Ethical approval was not necessary for this study; however, samples were collected as per standard sample collection procedure and consent was taken from the animal owners with their signature using a prescribed consent form (License No. AHRI 42102017), according to local Egyptian laws.

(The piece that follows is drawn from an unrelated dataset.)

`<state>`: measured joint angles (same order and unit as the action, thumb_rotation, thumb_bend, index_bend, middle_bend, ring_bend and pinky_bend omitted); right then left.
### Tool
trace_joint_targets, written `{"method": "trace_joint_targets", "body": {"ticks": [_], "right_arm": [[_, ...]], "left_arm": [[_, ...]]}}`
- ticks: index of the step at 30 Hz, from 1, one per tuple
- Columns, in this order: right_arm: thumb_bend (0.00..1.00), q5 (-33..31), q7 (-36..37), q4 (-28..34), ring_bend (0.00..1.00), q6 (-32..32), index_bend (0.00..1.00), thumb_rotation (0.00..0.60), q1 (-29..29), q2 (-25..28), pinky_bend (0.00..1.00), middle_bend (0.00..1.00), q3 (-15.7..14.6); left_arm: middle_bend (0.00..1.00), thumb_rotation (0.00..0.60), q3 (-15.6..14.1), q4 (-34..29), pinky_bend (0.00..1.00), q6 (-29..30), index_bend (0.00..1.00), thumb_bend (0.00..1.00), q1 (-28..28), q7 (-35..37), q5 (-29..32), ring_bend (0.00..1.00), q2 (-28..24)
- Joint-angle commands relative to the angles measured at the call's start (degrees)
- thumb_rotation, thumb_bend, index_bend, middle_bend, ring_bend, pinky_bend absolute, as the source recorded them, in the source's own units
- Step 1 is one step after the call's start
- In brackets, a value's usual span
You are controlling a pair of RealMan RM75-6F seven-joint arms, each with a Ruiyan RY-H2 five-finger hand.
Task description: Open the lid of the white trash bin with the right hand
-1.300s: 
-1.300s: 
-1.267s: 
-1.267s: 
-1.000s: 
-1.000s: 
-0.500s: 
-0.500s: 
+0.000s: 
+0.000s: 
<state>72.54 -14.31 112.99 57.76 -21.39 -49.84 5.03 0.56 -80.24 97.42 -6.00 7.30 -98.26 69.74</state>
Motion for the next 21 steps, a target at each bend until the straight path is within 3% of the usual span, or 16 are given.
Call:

Collection of Campylobacter jejuni isolates

A total of 262 fecal samples were collected from sheep aged 2-3 years (Barki sheep ewes and Rams) suffering from different levels of watery diarrhea. The clinical signs included diarrhea, decreased appetite, and vomiting with or without fever. The feces were usually watery or bile streaked with mucus and sometimes blood. The animals were obtained from different sheep herds on the Northwest coast of Egypt. All collected samples were transferred in sterile plastic bags and refrigerated up to the time of investigation (within 24 hours after collection). Campylobacter isolation was performed by the culture method following a study by Hagos et al. (2021). The strains were grown on blood-based agar (BD BBLTM, United States) with 5% defibrinated sheep blood and incubated at 42°C for 48 hours under microaerobic conditions (85% nitrogen, 10% carbon dioxide, and 5% oxygen). The strains were confirmed as C. jejuni or C. coli using Lior's biotyping scheme (Lior, 1984) and the PCR technique based on the highly conserved gene glyA (serine hydroxymethyltransferase, Quino et al., 2022).

DNA extraction and PCR

All Campylobacter isolates were subjected to DNA extraction following the instructions of QIAamp DNA Mini kit (Qiagen, Germany, Catalogue no.51504) with slight modifications. Briefly, 10 ^l of proteinase K and 200 ^l of lysis buffer were added to 200 ^l of the sample DNA and incubated at 56°C for 10 minutes. Then, 200 ^l of absolute ethyl alcohol was added to the lysate. The sample was washed and centrifuged. Nucleic acid was obtained in 100 ^l of elution buffer. Then, the PCR technique was carried out for thermophilic Campylobacter species (C. jejuni and C. coli, Iraola et al., 2012).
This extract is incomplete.